レイコ様が私の前に立ち、見下ろしている。その視線は鋭く、そしてどこか呆れたような色が混じっていた。
「⋯⋯とんだ嘘つきね」
彼女はフッと鼻で笑った。
「記憶がない? パニック発作? ⋯⋯よくもまあ、あんなスラスラと三文小説のような嘘話が口をついて出るわね」
「設定ですよ、設定」
私はケロリとして顔を上げ、ニカっと笑った。
「あいつらが欲しいのは如何にして『世間にウケる記事が書けるか』だけ。こちらがソレに沿った感動的なストーリーを提供してやればご覧の通り⋯⋯これでレイコ様は今世紀最大の悪女から傷ついた少女を泥を被ってでも守る『聖女』に昇格しましたよ」
私はVサインを作ってみせた。
「どうですか? 私のシナリオライターとしての才能は」
レイコ様はため息をつき、ソファの隣に腰を下ろした。
そして私の頭に手を乗せる。
「⋯⋯呆れたわ。
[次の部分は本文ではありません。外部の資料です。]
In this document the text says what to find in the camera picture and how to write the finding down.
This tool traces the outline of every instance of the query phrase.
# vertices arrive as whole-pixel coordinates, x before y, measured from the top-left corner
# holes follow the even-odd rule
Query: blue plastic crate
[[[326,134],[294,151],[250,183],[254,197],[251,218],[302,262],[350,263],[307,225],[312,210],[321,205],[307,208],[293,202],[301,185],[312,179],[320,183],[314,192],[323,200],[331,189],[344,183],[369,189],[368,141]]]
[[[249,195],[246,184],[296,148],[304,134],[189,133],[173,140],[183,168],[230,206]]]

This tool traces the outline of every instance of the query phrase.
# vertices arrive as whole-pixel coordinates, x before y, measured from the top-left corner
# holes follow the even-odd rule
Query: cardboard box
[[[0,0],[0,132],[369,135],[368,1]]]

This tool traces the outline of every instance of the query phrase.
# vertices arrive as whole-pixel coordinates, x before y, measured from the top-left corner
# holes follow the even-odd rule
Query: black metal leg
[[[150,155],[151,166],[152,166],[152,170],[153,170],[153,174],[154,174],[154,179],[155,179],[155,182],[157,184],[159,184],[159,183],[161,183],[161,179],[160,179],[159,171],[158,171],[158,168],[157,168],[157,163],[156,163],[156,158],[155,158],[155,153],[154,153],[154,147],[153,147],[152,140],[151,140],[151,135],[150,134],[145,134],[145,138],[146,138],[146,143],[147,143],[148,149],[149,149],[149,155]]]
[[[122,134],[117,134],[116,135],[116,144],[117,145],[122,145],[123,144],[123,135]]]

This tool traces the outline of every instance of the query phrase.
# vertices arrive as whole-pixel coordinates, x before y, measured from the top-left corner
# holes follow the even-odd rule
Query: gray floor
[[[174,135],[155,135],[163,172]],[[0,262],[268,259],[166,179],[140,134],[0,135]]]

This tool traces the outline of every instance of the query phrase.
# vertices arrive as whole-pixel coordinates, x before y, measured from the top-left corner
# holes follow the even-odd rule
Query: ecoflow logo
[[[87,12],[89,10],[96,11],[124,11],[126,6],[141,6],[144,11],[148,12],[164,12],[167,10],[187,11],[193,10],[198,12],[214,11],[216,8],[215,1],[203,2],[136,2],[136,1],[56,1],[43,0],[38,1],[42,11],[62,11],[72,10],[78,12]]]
自分の過去まで捏造して、私を庇うなんてね」
彼女の手が優しく私の髪を撫でる。先ほどの会見場での緊張感とは違う、温かな空気。
「でも⋯⋯悪くない気分よ。聖女なんて柄じゃないけど、お前に守られるのもたまにはいいわね」
レイコ様の口元が柔らかく綻んだ。それはこれまで見たどの笑顔よりも美しく、そして愛おしいものだった。
「よくやったわ。⋯⋯褒めてあげる」
彼女は私の頭を引き寄せ、その唇を私のおでこに落とした。
チュッ。
熱い感触――私の思考回路がショートする。
(ひ、ひょえええええええっ!?)
さっきの会見の比ではないほど心臓が早鐘を打つ。
ご褒美がすぎる。致死量だ。
「さあ、帰るわよ。⋯⋯今日は特別に本物の『散歩』をさせてあげるわ」
レイコ様は悪戯っぽく微笑み、立ち上がった。
「えっ、本物の⋯⋯?」
「ええ。世間が公認したんだもの。堂々とリードを付けて、私の家の中を歩き回りなさい」
彼女は控室を出て行く。私は真っ赤な顔でその後ろ姿を見送った。
世界中を騙し過去を捏造し私たちは共犯者となった。
この絆はもう誰にも断ち切れない。世間という巨大な敵を欺いて手に入れた二人だけの王国。
私は幸せを噛み締めながら跳ねるような足取りで主人の後を追った。
嘘つきな堕天使と共犯者の悪女。
私たちの物語は、ここからが本当のハッピーエンドだ。